Problem to solve:
If a line in the data below contains the word "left", copy it out.

** Opening The data block **

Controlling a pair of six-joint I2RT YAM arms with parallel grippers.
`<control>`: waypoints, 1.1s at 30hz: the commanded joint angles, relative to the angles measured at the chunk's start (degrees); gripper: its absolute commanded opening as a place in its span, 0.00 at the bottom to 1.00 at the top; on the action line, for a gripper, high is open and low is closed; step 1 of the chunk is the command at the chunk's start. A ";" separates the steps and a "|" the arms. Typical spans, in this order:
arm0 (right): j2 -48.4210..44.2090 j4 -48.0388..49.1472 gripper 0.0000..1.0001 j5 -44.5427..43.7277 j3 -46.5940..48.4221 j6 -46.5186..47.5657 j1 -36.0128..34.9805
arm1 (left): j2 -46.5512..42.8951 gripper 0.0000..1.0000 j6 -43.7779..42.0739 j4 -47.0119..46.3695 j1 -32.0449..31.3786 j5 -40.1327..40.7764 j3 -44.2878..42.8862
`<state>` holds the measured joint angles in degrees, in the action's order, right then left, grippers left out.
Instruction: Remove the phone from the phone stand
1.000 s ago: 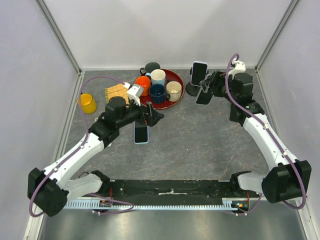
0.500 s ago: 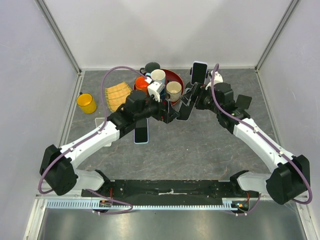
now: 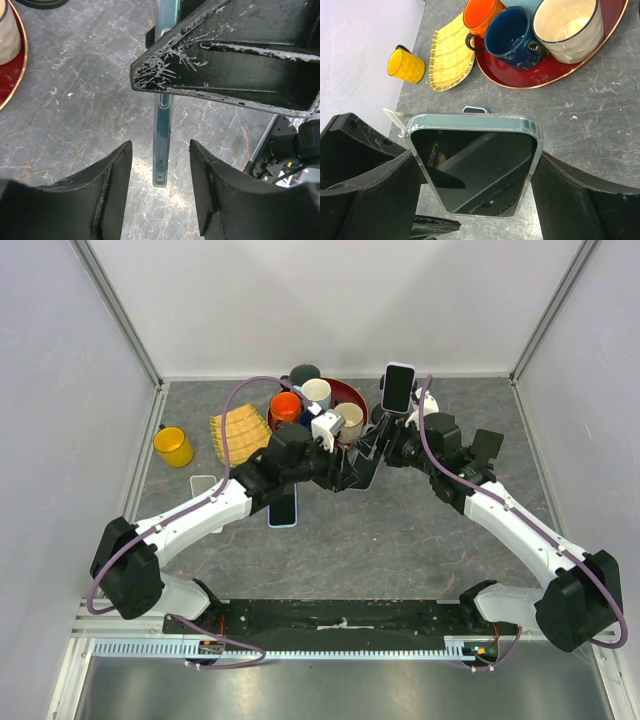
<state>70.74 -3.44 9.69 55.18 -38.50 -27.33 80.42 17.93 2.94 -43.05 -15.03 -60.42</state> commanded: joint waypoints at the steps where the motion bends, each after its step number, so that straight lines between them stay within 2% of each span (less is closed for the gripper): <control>1: -2.54 5.38 0.31 1.82 -0.07 -1.58 -0.27 | 0.17 0.48 -0.53 -0.57 -0.72 -1.23 -1.46; 3: -2.63 5.38 0.31 2.17 -0.25 -1.58 -0.27 | -0.35 0.41 -0.09 -0.57 -0.81 -1.06 -1.01; 4: -2.54 5.38 0.31 2.35 -0.42 -1.58 -0.35 | -0.70 0.32 0.00 -0.57 -0.81 -0.97 -0.58; 7: -2.36 5.55 0.31 2.87 -0.77 -1.66 -0.27 | -1.41 0.14 0.43 -0.22 -0.81 -0.71 0.04; 10: -2.10 6.08 0.34 3.49 -0.95 -1.66 -0.27 | -2.11 0.02 1.14 -0.13 -0.72 -1.14 0.66; 13: -2.01 6.17 0.47 3.32 -0.77 -1.31 -0.27 | -2.99 0.02 2.54 -0.30 -0.72 -1.06 1.97; 14: -2.01 6.17 0.60 3.23 -0.77 -1.05 -0.27 | -3.25 0.02 2.81 -0.48 -0.72 -0.88 2.41; 16: -2.10 5.82 0.70 2.70 -0.60 -0.53 -0.35 | -4.48 0.02 4.12 -0.92 -0.72 0.43 4.08; 17: -2.18 5.55 0.83 2.35 -0.51 -0.35 -0.27 | -4.83 0.02 4.74 -1.09 -0.72 1.05 5.22; 20: -2.45 3.62 0.98 -0.02 0.37 1.49 -0.18 | -5.89 0.02 7.55 -0.22 -0.63 4.30 6.63; 29: -5.52 -2.44 0.98 -10.64 1.69 8.00 -0.18 | -8.35 0.02 15.54 5.14 0.85 11.86 10.67; 33: -6.75 -3.32 0.98 -12.59 1.34 10.46 -0.18 | -8.79 0.02 19.33 6.46 4.02 11.26 12.52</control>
<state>66.06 -5.69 1.67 54.52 -31.86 -27.62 74.56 30.72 11.25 -42.02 -5.56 -48.51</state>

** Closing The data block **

Response box:
arm1 (left): j2 -46.5512..42.8951 gripper 0.0000..1.0000 j6 -43.7779..42.0739 j4 -47.0119..46.3695 j1 -32.0449..31.3786 j5 -40.1327..40.7764 j3 -44.2878..42.8862
`<state>` holds the measured joint angles in degrees, in the action's order, right then left, grippers left out.

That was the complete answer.